July 20, 2006 | Unregistered CommenterFred Zimmerman

It seems to me that the Iranian nukes issue is all about the Israel issue. Rather than diverting attention from Iranian WMDs this situation underlines it. Iran launches a third party attack on Israel as if to give evidence that fact that their vow to erase Israel is not all bluster. Weather anyone else believes it or not, Israel will never believe that Iran’s WMD desires are about the security of the state of Iran. To them it will be about the destruction of Israel, and if nothing else this whole thing has demonstrated that Israel still has no problem giving the finger to world opinion. I would be surprised if they didn’t eventually take action against the Iranian program, and even if they violated Iraqi air space without clearance (the nation of hutzpah), I don’t see how we could abandon them, and we wouldn’t because we would understand.
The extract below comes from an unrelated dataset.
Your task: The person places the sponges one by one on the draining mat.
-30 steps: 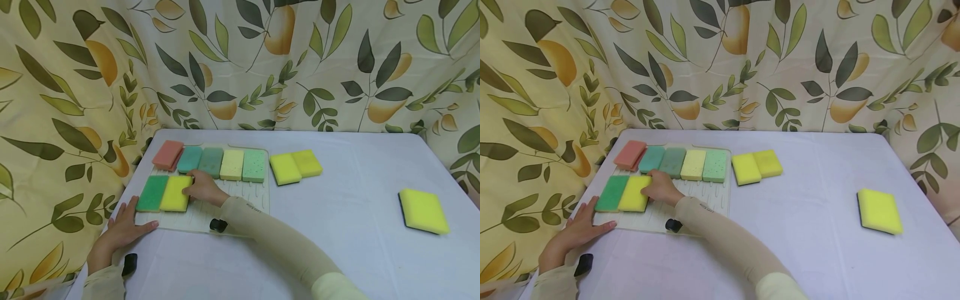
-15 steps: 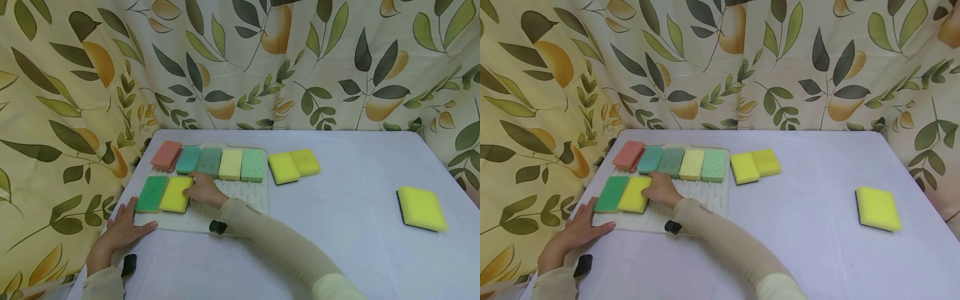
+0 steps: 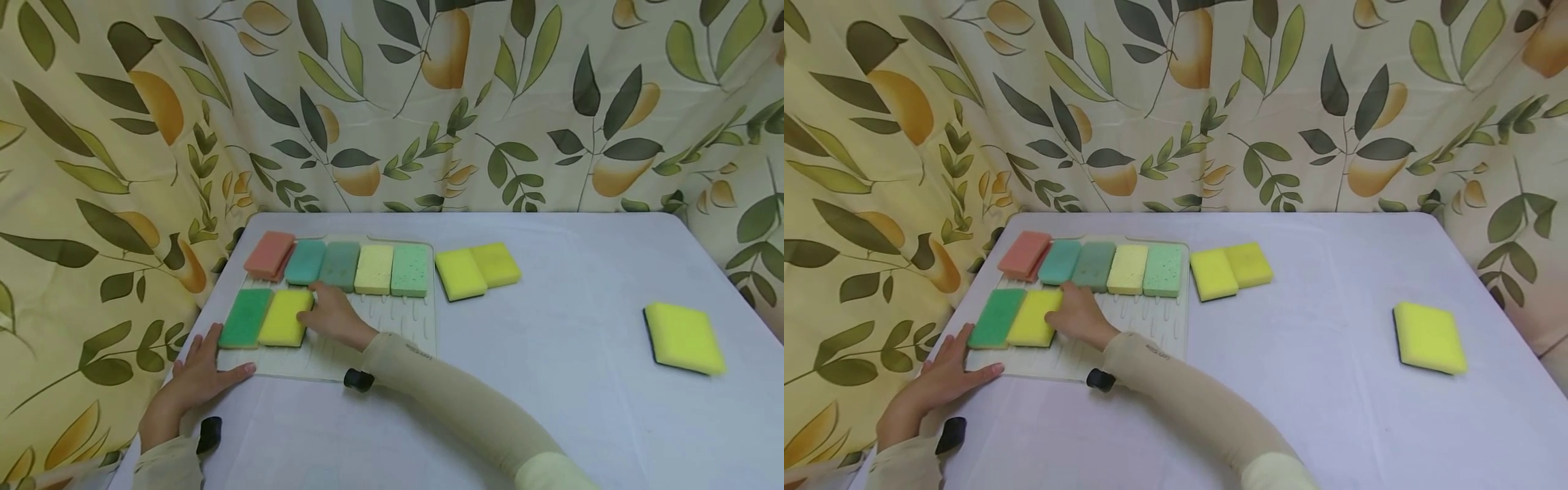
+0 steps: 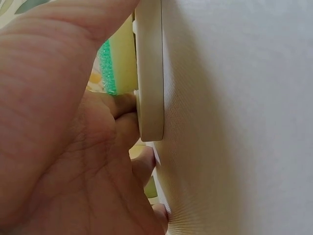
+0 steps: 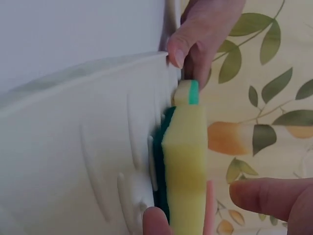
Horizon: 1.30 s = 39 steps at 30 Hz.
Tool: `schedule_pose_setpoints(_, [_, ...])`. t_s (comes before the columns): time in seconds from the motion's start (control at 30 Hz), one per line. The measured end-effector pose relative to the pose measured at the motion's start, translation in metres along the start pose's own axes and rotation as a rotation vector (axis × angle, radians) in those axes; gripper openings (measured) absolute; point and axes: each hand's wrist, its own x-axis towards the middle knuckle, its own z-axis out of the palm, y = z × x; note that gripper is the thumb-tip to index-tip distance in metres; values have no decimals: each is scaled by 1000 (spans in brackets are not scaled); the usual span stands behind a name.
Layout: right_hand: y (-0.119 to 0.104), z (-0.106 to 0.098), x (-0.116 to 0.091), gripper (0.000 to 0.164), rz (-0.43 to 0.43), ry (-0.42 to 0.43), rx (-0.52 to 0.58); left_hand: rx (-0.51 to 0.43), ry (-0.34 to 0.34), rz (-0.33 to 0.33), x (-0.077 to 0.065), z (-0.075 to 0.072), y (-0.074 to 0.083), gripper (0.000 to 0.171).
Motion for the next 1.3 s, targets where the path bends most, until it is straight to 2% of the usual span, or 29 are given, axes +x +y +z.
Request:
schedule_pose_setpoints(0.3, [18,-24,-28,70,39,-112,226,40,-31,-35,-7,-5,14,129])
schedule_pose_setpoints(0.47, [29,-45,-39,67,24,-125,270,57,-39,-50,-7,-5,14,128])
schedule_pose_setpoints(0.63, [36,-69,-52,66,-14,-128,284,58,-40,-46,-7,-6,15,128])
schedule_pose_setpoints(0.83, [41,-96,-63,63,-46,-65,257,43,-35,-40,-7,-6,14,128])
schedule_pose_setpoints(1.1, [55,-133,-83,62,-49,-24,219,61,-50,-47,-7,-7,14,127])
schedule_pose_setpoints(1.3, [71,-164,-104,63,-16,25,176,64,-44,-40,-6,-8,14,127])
I would love to see Bush go to Iran and if I turned on the TV and he was there I imagine I would have a pretty good belly laugh (for more than one reason, but mainly joy). But even with that, I have a feeling it would take more than we could do to placate Iran. I think the Palestinian issue has to be resolved, and the Palestinians seem to me, with their election of Hamas to be more interested in vengeance than freedom or statehood (or life?).

July 20, 2006 | Unregistered CommenterAwesomePossum

thus far it seems Iran has enjoyed impunity, but Tom, what do you think about the mullahs economic vulnerability vis a vis the Gulf Arab states? In other words, if they push their advantage and/or Shi'a radicalism too hard, what are the prospects of those refined gasoline deliveries being interrupted across the Persian Gulf and the too clever Ahmadenijad regime dealing with gasoline lines in Tehran, in a country afloat on oil? I think the mullahs seem to be counting on pro-Hezbollah public opinion in the Arab countries to insulate them from such retaliation. But what does public opinion have to do with a few "technical problems" at a few Gulf refineries? That is a vulnerability that will take another ten years and lots of foreign investment in domestic refining for the mullahs to close. They are not untouchable, and no dropping of bombs or major open action is required for serious blowback on their regime.

July 24, 2006 | Unregistered CommenterCharles Ganske

Re: Charles Ganske's comment

I don't think that there is any chance that the Gulf states will provoke Iraq by cutting off gasoline supplies. The Gulf states do not have strong militaries. Their security strategy is based not so much on winning wars as on avoiding them. Part of that is being a reliable supplier, because oil is an essential commodity and countries are willing to go to war to obtain it if they can't buy it for cash.